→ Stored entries
↓↓↓
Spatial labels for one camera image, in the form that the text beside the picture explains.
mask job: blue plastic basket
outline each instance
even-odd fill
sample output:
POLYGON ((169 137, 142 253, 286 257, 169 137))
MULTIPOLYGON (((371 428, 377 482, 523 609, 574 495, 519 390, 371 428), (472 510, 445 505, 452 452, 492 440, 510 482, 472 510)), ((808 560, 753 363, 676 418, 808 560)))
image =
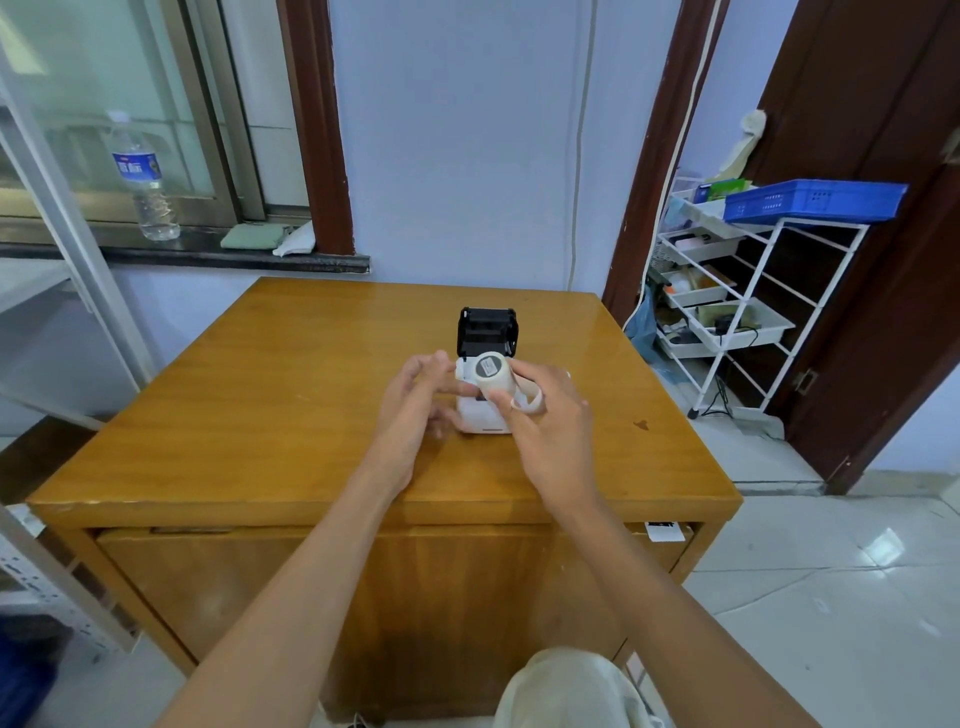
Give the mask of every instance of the blue plastic basket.
POLYGON ((0 728, 23 728, 54 684, 57 670, 31 659, 0 634, 0 728))
POLYGON ((768 184, 727 197, 728 223, 773 225, 781 217, 876 223, 897 214, 905 184, 791 180, 768 184))

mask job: right hand
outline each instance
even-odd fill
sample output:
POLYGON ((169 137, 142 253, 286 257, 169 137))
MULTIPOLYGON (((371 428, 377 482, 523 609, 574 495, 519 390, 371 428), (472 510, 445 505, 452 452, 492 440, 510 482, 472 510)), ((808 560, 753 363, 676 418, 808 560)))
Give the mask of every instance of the right hand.
POLYGON ((562 369, 517 359, 509 362, 514 372, 542 390, 546 414, 536 422, 515 409, 513 398, 503 390, 491 391, 490 401, 514 433, 527 477, 559 521, 571 509, 597 499, 590 407, 562 369))

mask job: left hand
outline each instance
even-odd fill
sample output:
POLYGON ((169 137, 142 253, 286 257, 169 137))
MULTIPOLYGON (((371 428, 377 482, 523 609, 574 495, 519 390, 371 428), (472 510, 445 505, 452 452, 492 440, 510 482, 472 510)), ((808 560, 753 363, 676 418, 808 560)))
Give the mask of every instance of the left hand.
POLYGON ((410 483, 427 428, 437 437, 451 426, 462 428, 457 411, 433 399, 436 394, 476 397, 477 388, 453 378, 453 370, 454 363, 446 352, 417 354, 387 385, 364 465, 374 470, 394 496, 410 483))

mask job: bottle label
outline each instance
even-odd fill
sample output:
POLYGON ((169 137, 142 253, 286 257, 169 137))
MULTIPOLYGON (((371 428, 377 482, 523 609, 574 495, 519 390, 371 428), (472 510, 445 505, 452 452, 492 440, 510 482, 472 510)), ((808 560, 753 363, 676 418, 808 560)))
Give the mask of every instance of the bottle label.
POLYGON ((162 178, 160 165, 153 153, 141 155, 114 154, 120 176, 127 182, 155 182, 162 178))

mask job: window sill
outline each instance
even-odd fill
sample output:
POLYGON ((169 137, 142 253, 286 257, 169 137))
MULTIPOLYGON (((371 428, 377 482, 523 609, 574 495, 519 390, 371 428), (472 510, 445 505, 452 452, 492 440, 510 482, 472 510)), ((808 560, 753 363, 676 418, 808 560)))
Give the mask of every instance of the window sill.
MULTIPOLYGON (((270 251, 225 250, 220 241, 229 231, 223 228, 182 228, 177 240, 156 243, 147 240, 136 225, 94 223, 90 227, 111 264, 354 275, 370 272, 368 255, 278 257, 270 251)), ((0 219, 0 257, 60 259, 60 251, 42 221, 8 217, 0 219)))
↑↑↑
→ Activity
Say how many lines of the records include the string "image"; the number alone is enough.

→ Worked solution
2